• [PROBLEM REQUIREMENTS]:
Where the string "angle" appears in a line of the data, show that line.

-- STORED DATA follows --

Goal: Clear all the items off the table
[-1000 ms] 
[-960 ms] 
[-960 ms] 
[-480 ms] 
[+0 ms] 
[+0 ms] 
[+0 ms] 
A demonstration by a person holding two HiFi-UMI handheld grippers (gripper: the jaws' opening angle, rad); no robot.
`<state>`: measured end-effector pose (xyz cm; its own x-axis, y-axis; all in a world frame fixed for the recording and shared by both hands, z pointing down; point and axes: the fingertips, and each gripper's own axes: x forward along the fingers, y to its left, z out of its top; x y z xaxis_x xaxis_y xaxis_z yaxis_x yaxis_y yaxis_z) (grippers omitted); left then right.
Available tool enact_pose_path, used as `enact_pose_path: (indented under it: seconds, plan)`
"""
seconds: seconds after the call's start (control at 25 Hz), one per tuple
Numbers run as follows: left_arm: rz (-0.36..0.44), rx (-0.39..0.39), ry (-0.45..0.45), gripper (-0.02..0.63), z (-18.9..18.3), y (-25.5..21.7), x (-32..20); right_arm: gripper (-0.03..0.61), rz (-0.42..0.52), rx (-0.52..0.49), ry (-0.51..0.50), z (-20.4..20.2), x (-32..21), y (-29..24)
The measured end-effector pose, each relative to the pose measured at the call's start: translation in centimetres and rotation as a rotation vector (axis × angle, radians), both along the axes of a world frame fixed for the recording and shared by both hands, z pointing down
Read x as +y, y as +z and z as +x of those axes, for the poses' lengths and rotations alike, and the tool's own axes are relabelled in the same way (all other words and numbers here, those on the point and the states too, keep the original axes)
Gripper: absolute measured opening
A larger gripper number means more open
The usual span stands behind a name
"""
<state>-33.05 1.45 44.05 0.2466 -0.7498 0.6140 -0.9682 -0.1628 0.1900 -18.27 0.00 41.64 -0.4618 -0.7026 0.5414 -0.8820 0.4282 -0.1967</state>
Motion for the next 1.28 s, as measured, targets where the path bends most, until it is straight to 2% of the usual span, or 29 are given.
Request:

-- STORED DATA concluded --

• [EXERCISE RESPONSE]:
A demonstration by a person holding two HiFi-UMI handheld grippers (gripper: the jaws' opening angle, rad); no robot.
The measured end-effector pose, each relative to the pose measured at the call's start: translation in centimetres and rotation as a rotation vector (axis × angle, radians), both along the axes of a world frame fixed for the recording and shared by both hands, z pointing down

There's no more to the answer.